The final touch is the spread — no one likes a dry sandwich. You can probably guess that slathering on mayo, mustard or ketchup won’t make the culinary cut for a "best ever" sandwich.
Instead, spread mashed avocado on each slice of bread. Avocado, commonly referred to as "poor man’s butter" just decades ago, is an unlikely source of fiber in this sandwich, but one-half a Hass avocado contains approximately six grams of fiber.
You may have avoided avocados in the past because of the high fat content, but the fat in avocados is predominantly monounsaturated fat, which can lower your cholesterol levels and may help improve insulin sensitivity.
Avocados also are a nutritional complement to the tomatoes.

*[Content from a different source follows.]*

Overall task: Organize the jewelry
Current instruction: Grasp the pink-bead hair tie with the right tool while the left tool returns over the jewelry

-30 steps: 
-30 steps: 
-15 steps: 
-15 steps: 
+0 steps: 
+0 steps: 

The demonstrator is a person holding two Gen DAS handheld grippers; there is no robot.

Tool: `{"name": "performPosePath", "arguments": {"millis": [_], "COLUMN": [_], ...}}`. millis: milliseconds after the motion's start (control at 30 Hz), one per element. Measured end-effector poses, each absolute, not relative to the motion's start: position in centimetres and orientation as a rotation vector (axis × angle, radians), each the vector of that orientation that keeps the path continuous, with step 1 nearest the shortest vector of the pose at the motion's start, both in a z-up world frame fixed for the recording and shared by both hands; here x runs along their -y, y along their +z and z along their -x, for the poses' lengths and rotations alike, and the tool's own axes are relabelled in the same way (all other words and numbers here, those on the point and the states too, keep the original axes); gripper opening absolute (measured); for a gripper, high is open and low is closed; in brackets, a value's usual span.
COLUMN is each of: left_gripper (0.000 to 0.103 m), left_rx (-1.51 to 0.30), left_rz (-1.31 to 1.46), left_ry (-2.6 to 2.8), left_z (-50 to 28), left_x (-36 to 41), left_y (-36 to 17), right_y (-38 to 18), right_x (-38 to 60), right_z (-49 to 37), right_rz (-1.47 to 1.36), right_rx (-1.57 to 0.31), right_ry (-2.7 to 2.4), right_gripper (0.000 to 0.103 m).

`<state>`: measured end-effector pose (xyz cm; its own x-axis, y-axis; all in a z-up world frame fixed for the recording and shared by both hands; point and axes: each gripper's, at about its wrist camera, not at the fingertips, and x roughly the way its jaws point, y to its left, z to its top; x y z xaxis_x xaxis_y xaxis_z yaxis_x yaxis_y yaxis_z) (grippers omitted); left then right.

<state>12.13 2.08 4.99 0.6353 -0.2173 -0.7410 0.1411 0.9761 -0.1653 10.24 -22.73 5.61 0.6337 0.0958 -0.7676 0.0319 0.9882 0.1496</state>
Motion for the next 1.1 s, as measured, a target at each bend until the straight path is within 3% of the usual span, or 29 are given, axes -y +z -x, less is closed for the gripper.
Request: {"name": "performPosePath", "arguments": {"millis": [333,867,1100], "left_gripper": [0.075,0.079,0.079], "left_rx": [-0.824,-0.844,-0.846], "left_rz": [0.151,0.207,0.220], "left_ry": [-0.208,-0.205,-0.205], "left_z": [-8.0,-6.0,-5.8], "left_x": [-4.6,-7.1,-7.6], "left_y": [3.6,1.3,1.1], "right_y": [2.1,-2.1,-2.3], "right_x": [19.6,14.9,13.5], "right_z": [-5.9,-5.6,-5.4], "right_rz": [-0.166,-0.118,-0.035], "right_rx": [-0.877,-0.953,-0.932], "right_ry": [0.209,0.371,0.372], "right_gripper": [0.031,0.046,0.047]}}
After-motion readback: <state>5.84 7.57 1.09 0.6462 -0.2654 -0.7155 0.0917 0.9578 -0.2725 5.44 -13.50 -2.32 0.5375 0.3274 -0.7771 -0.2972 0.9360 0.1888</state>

A study published in March 2005 in the Journal of Nutrition indicates that eating avocados with tomato products increases the absorption of the health-promoting carotenoids from the tomatoes.

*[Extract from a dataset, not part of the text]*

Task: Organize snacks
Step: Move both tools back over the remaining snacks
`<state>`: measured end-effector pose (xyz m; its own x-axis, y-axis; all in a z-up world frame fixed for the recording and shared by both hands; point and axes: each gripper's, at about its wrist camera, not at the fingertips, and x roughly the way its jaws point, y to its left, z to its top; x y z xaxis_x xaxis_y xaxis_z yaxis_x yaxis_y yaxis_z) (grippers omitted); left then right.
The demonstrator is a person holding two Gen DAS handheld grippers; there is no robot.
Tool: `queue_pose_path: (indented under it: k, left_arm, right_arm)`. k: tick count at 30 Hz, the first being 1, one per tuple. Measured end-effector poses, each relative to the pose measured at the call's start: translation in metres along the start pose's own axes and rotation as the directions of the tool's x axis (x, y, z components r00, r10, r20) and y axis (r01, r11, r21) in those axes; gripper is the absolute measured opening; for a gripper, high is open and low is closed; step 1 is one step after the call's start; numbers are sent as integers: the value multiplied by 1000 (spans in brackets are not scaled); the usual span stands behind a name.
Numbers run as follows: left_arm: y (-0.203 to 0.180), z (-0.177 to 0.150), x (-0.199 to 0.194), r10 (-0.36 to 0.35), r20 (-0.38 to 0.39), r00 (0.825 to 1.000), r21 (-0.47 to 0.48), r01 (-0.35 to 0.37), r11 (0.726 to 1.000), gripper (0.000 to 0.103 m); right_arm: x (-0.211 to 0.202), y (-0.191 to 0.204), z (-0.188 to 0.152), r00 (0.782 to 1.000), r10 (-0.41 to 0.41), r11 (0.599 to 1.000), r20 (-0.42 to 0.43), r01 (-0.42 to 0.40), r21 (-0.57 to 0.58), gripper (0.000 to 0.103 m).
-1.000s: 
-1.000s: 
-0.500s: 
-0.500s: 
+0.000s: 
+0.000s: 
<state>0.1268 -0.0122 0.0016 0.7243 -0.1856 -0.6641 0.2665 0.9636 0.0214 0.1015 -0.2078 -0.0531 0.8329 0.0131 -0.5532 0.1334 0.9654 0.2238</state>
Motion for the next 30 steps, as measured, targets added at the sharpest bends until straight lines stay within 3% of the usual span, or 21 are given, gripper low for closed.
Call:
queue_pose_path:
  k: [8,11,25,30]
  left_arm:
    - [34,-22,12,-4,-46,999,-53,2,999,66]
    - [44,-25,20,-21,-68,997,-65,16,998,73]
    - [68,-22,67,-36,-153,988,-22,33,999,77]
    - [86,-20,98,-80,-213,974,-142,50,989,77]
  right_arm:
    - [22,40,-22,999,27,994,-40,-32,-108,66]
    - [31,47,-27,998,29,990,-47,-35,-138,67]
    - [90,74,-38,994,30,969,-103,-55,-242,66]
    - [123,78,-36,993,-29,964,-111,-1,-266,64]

How to Make The World’s Healthiest Sandwich
First, gather your ingredients: four ounces of top sirloin steak, one tablespoon mashed avocado, two slices of toasted sprouted grain bread, three slices of ripe tomato and six to eight leaves of washed baby spinach.
Warm the top sirloin to room temperature; this allows for more even cooking. Season both sides with 1/2 teaspoon salt and 2 teaspoons black pepper.
Place the steak on a double-sided electric grill for 5 to 7 minutes. When done, let it steak sit for 5 to 7 minutes before cutting — this will allow the juices to come back into the steak, yielding moister meat.
While the steak is resting, toast the bread and spread the mashed avocado on each slice. Slice the steak against the grain and pile them on one piece of toast. Top with tomato, red onion, baby spinach and the second slice of bread. Enjoy!